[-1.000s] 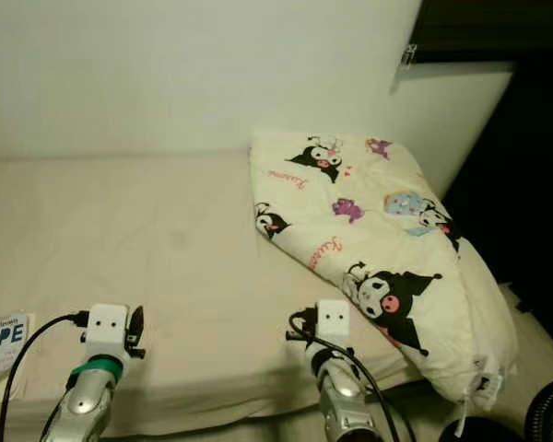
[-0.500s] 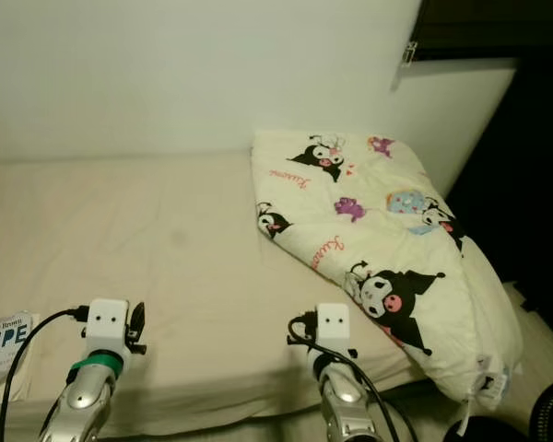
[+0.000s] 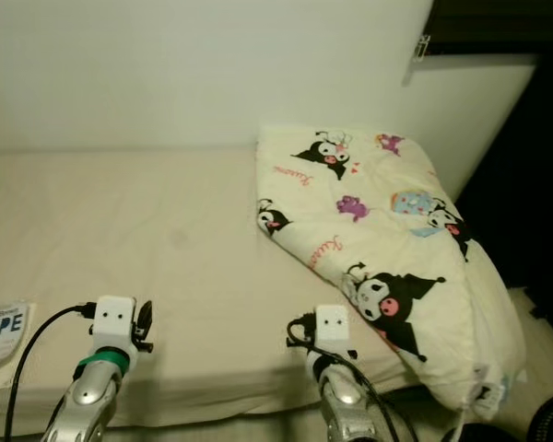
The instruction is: Clean up the room
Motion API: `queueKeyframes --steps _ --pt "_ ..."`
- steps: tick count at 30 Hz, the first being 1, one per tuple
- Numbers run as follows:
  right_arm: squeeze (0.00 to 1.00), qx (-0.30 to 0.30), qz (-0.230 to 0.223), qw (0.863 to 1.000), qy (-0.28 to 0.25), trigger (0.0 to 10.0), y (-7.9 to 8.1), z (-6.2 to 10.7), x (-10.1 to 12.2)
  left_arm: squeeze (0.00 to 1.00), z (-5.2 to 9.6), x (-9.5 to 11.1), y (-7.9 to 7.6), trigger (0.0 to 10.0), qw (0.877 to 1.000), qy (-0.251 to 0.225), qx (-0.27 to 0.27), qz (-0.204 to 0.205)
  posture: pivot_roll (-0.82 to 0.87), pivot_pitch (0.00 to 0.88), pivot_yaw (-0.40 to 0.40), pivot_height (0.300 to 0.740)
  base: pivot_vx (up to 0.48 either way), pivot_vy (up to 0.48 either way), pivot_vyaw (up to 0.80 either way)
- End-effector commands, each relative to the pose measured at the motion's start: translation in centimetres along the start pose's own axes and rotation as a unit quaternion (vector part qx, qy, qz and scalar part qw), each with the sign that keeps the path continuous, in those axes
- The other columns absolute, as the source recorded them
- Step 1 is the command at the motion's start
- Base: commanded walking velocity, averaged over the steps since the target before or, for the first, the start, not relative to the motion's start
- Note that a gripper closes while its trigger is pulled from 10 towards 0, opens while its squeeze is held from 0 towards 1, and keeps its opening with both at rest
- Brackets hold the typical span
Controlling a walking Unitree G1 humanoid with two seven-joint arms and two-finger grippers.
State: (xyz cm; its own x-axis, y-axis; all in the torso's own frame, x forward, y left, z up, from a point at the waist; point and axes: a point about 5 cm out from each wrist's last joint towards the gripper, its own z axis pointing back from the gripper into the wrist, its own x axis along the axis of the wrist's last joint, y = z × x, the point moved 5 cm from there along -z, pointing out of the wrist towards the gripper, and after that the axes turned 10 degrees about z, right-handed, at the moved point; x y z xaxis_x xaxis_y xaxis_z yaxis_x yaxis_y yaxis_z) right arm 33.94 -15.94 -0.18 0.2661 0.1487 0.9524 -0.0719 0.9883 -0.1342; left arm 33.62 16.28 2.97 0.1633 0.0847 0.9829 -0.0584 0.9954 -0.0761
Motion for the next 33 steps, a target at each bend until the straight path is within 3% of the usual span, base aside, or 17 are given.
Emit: queueKeyframes --steps 1,33 --pt "0.00 0.000 -0.005 1.000 0.008 10.0 0.27 0.21 -0.48 0.00 0.12 -0.16 0.54 10.0 1.000 0.007 0.005 0.001 0.00 0.000 0.081 0.740 0.000 -0.394 0.00" --pt "0.00 0.002 0.002 1.000 0.015 10.0 0.16 0.03 -0.53 0.00 0.29 -0.07 0.88 10.0 1.000 0.009 0.011 0.007 0.01 0.000 0.075 0.740 0.000 -0.388 0.00"
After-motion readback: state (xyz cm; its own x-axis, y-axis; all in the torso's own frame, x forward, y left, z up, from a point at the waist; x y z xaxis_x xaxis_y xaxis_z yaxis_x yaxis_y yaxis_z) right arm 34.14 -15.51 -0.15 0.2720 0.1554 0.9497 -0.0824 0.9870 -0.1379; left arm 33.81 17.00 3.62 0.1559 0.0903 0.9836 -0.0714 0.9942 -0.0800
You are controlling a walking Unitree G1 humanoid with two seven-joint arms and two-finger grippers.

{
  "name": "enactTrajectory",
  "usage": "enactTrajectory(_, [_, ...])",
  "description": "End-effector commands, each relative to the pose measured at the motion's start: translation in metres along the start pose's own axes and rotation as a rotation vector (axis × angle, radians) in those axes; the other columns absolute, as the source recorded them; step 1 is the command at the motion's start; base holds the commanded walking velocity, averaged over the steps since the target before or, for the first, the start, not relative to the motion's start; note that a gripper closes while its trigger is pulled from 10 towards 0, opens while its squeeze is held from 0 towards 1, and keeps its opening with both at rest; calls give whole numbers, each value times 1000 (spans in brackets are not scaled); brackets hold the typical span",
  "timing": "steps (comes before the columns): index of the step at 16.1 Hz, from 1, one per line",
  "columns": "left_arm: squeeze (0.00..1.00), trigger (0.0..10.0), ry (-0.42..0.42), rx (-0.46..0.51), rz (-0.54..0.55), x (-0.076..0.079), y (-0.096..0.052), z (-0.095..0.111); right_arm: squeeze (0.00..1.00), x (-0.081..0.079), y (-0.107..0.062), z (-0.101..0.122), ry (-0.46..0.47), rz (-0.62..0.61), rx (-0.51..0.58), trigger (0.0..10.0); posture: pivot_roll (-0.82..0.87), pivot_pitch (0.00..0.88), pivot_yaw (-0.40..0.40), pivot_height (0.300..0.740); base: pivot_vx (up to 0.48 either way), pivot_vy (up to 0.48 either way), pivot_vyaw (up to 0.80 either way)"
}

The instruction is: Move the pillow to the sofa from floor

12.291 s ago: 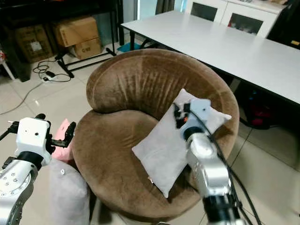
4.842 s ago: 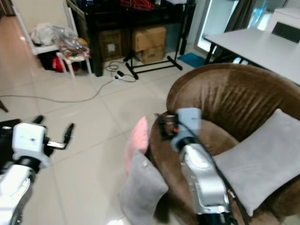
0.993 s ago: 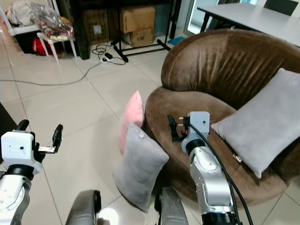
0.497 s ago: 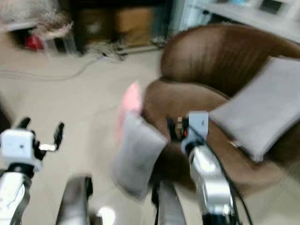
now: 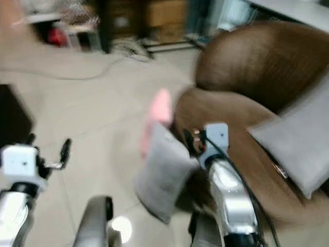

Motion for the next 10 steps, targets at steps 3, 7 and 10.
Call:
enactTrajectory(3, [0,10000,-15,20,-24,9,3,5,0,8,-3,-2,-28,-7,-13,10000,-11,0,-73,516,341,0,0])
enactTrajectory(7, [0,10000,-12,17,-23,8,3,4,0,9,-3,-2,-21,-9,-14,10000,-10,0,-74,516,315,0,0])
enactTrajectory(10, [0,10000,-4,11,-17,8,2,3,0,9,-3,-3,-8,-4,-14,10000,-10,0,-74,516,90,0,0])
Point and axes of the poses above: a point about 5 cm out from each wrist's last joint towards the gripper, its own y axis pointing out of the wrist towards the gripper, its own z axis along the axis of the wrist's last joint, x = y × z, the point moved 5 cm from there along y, pointing out of the wrist towards the gripper, and after that the axes turned 1 degree about y, right-handed, at the moved point
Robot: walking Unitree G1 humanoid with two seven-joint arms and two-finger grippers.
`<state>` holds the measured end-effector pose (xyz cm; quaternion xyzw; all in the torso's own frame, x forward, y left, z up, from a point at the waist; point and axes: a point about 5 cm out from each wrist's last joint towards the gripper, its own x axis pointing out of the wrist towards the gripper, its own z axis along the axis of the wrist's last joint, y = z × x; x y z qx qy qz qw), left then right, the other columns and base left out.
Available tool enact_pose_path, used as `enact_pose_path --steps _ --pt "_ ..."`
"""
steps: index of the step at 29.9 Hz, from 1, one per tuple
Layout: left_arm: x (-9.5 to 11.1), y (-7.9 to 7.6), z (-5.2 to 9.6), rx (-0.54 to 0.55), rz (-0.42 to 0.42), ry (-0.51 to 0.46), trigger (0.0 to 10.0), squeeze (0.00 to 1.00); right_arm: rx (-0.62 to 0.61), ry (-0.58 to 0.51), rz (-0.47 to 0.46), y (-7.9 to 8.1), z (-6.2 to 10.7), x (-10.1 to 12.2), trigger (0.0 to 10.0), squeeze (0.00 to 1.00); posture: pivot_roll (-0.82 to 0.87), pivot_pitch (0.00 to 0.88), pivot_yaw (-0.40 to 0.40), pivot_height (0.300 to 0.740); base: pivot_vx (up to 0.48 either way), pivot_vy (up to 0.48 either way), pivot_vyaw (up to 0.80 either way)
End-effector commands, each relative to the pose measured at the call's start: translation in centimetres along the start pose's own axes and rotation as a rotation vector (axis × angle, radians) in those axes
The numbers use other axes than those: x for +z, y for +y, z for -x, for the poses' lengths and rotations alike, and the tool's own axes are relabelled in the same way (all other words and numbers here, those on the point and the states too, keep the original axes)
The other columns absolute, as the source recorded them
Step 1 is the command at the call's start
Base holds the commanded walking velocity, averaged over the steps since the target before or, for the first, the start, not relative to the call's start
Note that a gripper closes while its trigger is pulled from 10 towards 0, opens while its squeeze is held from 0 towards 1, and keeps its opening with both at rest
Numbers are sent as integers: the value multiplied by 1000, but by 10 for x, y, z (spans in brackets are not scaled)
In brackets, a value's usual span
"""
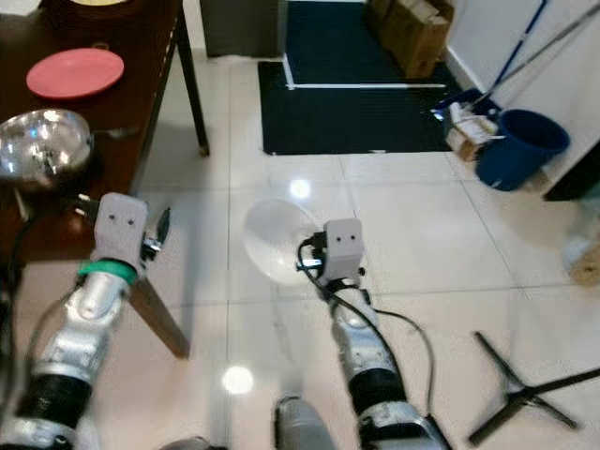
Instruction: Setting the table
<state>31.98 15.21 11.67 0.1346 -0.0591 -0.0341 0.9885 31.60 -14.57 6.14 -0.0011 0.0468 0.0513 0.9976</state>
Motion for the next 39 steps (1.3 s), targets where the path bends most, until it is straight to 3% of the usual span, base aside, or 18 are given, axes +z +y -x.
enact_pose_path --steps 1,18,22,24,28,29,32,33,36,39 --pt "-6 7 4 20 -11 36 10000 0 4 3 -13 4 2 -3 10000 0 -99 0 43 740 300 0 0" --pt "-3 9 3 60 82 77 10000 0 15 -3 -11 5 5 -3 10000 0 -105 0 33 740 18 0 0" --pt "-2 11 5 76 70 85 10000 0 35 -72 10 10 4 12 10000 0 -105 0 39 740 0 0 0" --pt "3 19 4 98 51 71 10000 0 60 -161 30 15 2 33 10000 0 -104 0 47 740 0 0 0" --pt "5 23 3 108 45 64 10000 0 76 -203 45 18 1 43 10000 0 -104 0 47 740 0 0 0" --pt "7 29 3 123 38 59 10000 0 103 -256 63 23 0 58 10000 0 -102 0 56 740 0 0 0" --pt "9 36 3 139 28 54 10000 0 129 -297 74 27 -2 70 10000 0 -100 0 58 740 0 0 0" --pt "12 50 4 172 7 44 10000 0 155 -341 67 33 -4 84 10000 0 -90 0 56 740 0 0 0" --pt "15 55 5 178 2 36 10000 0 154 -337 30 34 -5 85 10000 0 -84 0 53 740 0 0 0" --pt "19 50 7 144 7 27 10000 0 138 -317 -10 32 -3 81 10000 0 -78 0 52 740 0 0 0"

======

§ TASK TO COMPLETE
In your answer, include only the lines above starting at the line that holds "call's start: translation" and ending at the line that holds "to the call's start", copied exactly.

§ OUTPUT FOR THIS TASK
End-effector commands, each relative to the pose measured at the call's start: translation in centimetres along the start pose's own axes and rotation as a rotation vector (axis × angle, radians) in those axes
The numbers use other axes than those: x for +z, y for +y, z for -x, for the poses' lengths and rotations alike, and the tool's own axes are relabelled in the same way (all other words and numbers here, those on the point and the states too, keep the original axes)
The other columns absolute, as the source recorded them
Step 1 is the command at the call's start
Base holds the commanded walking velocity, averaged over the steps since the target before or, for the first, the start, not relative to the call's start

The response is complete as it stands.